- Exercise goal
An exact repetition of the listing is required.

- Dataset content
Start of Block

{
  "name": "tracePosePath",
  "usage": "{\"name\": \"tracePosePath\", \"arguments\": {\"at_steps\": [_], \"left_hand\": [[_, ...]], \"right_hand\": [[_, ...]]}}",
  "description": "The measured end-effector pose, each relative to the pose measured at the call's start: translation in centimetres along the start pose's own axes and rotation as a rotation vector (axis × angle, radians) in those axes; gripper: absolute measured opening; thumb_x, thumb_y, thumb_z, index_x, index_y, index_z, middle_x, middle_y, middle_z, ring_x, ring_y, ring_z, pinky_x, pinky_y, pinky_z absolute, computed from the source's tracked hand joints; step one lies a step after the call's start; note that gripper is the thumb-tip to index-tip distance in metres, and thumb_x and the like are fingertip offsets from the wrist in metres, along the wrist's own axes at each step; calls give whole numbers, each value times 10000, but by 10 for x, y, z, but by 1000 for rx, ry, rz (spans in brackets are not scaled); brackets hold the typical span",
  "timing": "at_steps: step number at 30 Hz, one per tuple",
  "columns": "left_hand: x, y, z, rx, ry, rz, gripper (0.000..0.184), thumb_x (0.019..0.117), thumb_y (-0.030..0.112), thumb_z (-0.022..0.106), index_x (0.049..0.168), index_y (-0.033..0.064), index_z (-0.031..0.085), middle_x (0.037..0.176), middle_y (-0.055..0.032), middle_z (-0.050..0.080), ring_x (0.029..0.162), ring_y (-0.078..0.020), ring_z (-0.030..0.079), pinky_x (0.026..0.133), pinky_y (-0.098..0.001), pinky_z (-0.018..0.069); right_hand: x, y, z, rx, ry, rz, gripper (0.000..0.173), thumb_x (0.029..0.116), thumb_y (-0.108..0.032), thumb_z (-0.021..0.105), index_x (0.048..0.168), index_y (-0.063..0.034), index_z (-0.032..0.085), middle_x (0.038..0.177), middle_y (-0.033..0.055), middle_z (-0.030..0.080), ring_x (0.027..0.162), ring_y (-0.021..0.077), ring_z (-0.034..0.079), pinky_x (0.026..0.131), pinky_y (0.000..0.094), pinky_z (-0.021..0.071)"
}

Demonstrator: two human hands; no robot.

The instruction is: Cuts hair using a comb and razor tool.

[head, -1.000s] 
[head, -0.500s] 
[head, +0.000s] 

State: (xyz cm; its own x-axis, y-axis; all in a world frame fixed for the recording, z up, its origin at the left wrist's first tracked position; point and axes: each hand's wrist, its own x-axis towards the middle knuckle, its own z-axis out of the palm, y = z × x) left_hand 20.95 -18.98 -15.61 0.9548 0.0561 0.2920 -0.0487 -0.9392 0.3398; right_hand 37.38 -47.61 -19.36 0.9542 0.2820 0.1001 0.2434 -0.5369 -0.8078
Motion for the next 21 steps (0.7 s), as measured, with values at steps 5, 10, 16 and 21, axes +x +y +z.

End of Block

- Answer area
{
  "name": "tracePosePath",
  "usage": "{\"name\": \"tracePosePath\", \"arguments\": {\"at_steps\": [_], \"left_hand\": [[_, ...]], \"right_hand\": [[_, ...]]}}",
  "description": "The measured end-effector pose, each relative to the pose measured at the call's start: translation in centimetres along the start pose's own axes and rotation as a rotation vector (axis × angle, radians) in those axes; gripper: absolute measured opening; thumb_x, thumb_y, thumb_z, index_x, index_y, index_z, middle_x, middle_y, middle_z, ring_x, ring_y, ring_z, pinky_x, pinky_y, pinky_z absolute, computed from the source's tracked hand joints; step one lies a step after the call's start; note that gripper is the thumb-tip to index-tip distance in metres, and thumb_x and the like are fingertip offsets from the wrist in metres, along the wrist's own axes at each step; calls give whole numbers, each value times 10000, but by 10 for x, y, z, but by 1000 for rx, ry, rz (spans in brackets are not scaled); brackets hold the typical span",
  "timing": "at_steps: step number at 30 Hz, one per tuple",
  "columns": "left_hand: x, y, z, rx, ry, rz, gripper (0.000..0.184), thumb_x (0.019..0.117), thumb_y (-0.030..0.112), thumb_z (-0.022..0.106), index_x (0.049..0.168), index_y (-0.033..0.064), index_z (-0.031..0.085), middle_x (0.037..0.176), middle_y (-0.055..0.032), middle_z (-0.050..0.080), ring_x (0.029..0.162), ring_y (-0.078..0.020), ring_z (-0.030..0.079), pinky_x (0.026..0.133), pinky_y (-0.098..0.001), pinky_z (-0.018..0.069); right_hand: x, y, z, rx, ry, rz, gripper (0.000..0.173), thumb_x (0.029..0.116), thumb_y (-0.108..0.032), thumb_z (-0.021..0.105), index_x (0.048..0.168), index_y (-0.063..0.034), index_z (-0.032..0.085), middle_x (0.038..0.177), middle_y (-0.033..0.055), middle_z (-0.030..0.080), ring_x (0.027..0.162), ring_y (-0.021..0.077), ring_z (-0.034..0.079), pinky_x (0.026..0.131), pinky_y (0.000..0.094), pinky_z (-0.021..0.071)"
}

Demonstrator: two human hands; no robot.

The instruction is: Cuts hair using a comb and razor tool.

[head, -1.000s] 
[head, -0.500s] 
[head, +0.000s] 

State: (xyz cm; its own x-axis, y-axis; all in a world frame fixed for the recording, z up, its origin at the left wrist's first tracked position; point and axes: each hand's wrist, its own x-axis towards the middle knuckle, its own z-axis out of the palm, y = z × x) left_hand 20.95 -18.98 -15.61 0.9548 0.0561 0.2920 -0.0487 -0.9392 0.3398; right_hand 37.38 -47.61 -19.36 0.9542 0.2820 0.1001 0.2434 -0.5369 -0.8078
Motion for the next 21 steps (0.7 s), as measured, with values at steps 5, 10, 16 and 21, axes +x +y +z.

The answer was written out completely.